Men’s experiences, in addition to women’s, are being recently utilised in both feminist technology and feminist organisation studies in order to understand the gendered aspects of work life (see the review of these fields in Section 2.1.2 in Chapter2, also see Murgia and Poggio 2009). For example, a number of studies done on non-traditional occupations show that whereas being minority causes women to experience isolation and negative stereotyping (Kanter 1977), it can bring positive career outcomes to men in such occupations, i.e. they are encouraged to apply for promotion and dominate the top management despite their small representation in the profession (Cross and Bagilhole 2002; Evans 1997; Simpson 2004). These studies demonstrate how studying men in non-traditional occupations in addition to women enables us to see such contrasting situations, which would have been overlooked otherwise.
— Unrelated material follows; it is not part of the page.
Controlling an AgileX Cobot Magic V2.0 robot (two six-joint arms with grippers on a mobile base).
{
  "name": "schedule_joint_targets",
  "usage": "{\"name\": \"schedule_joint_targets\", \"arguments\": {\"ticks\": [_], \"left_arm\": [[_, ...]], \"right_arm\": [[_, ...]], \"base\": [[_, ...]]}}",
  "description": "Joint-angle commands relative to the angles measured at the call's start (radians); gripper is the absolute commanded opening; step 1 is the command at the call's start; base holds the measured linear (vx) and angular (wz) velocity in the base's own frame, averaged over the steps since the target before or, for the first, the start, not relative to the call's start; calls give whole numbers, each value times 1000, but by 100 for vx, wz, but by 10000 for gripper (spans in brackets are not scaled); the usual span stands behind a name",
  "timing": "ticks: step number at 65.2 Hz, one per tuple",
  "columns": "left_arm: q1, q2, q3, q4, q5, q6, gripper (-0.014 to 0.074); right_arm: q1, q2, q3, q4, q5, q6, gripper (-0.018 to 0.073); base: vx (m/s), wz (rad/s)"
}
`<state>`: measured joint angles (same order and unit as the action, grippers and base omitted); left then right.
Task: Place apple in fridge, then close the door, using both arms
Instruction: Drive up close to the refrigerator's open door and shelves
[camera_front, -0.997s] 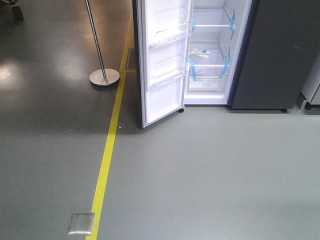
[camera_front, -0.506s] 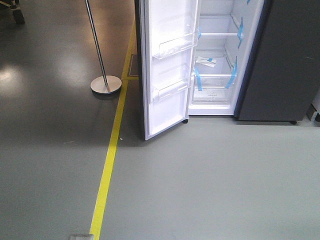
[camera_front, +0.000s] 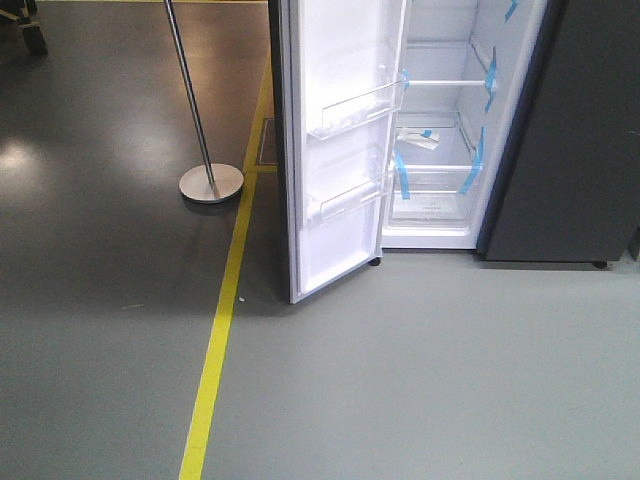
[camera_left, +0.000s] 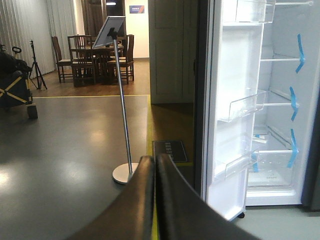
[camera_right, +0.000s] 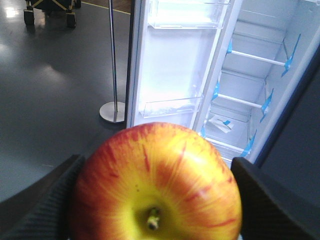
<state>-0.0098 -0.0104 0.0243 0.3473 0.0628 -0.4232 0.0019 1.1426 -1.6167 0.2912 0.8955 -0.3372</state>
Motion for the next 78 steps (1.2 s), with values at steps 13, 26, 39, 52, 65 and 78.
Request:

In another study, Lie (1995, 379) argues that since technical developments and implementations at work are dominated by men, “women’s experiences with technology are in many ways ‘created in the image of man’.” She suggests that in order to understand these experiences feminist researchers also need to study men and masculinities.
Sharing this position, my research utilises both male and female industrial designers’ personal experiences in order to understand in what ways and to what extent they consider gender relevant, and what other complicating factors it intersects, in their work lives. In doing this, I operationalise my interpretation of the gender triad, which I discussed in Chapter 2 and at the beginning of this chapter, examining how these experiences are gendered by first, the construction of symbolic associations and ideal images regarding the industrial designer’s work; second, structural divisions and hierarchies in the workplace; and third, the social relations between industrial designers and other workers, such as engineers (as discussed in Chapter 3), production workers (as discussed in Chapter 4) and others that may appear in the analysis of these experiences.